Future-Proofing your Extraction Business

How to Ensure your Cannabis or Hemp Extraction Business Survives 2020

The year 2020 is one that will go down in history as one of the most challenging in most peoples’ lives. And not just for the inconveniences of the seemingly never-ending pandemic, but also for the very serious challenges caused by the worst economic contraction in the last 100 years. And yet in the midst of these challenges, the cannabis and hemp retail markets are experiencing healthy growth that would allow some to feel cautious optimism.

The medical and adult use (recreational) market growth has been much better than expected in the first half of 2020. Retail sales in the US are forecasted to eclipse $15.5 billion by the end of 2020. Overall, this is an increase of approximately 40% over 2019 sales ($10.6B), according to the Marijuana Business Factbook. 

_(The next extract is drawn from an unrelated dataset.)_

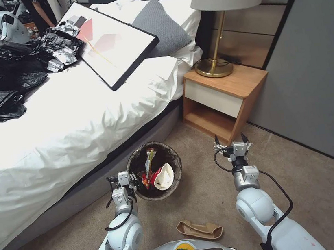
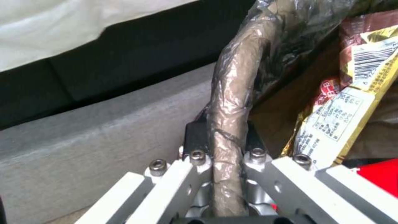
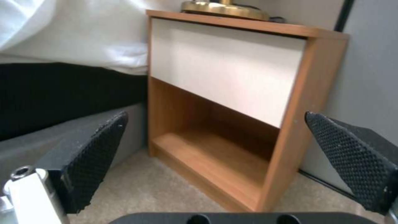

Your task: Pick up the trash bin, then pick up the garbage from the floor and place it into the trash bin.

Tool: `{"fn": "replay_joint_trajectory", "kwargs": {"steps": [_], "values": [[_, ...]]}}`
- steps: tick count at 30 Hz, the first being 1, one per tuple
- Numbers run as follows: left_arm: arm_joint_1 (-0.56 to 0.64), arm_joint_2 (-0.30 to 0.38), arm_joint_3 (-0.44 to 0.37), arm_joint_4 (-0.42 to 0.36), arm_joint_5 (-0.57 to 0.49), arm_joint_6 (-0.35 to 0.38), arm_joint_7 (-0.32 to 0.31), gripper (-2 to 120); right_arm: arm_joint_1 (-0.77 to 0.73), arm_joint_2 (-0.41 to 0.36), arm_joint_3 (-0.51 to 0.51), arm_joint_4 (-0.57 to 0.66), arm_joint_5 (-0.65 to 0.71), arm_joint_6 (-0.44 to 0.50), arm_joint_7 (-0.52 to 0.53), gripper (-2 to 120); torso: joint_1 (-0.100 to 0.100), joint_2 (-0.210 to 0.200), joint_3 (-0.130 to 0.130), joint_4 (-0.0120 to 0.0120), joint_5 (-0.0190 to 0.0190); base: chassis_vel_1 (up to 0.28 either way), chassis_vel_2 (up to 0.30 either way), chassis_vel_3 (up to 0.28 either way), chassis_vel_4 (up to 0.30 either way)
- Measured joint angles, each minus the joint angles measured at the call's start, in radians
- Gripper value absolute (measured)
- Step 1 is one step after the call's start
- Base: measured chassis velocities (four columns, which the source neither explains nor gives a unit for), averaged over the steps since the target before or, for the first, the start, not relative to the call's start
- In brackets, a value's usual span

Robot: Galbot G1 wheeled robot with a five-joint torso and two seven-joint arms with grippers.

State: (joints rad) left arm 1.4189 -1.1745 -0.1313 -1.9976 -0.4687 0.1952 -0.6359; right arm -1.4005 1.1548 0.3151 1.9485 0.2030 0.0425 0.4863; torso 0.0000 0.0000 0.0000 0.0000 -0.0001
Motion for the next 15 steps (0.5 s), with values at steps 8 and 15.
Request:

While the long-term future looks promising for the industry, in order to ensure the growth of your business you need to meet consumer demand by focusing on end-products that consumers are demanding the most and change and adapt your extraction business accordingly. The fact that we cannot only survive but thrive by producing the products that people are seeking the most seems obvious to some but bears calling out for the people in the back. Why? Because we all get stuck in our little ruts and sometimes forget to keep our finger on the pulse of market research and waxing trends. 

So How Do You “Future Proof” Your Extraction Business?

First, don’t be romantic about which extraction method or technology (ethanol vs. butane vs. CO2 etc.) is your weapon of choice. If you invest exclusively in one particular method or technology, you may lose everything when the market shifts. No one wants to end up with a warehouse full of obsolete equipment.

Second, don’t be too attached to the type of products or derivative you produce, whether that be the cannabinoid you’re chasing, a specific derivative form, or an end-product.  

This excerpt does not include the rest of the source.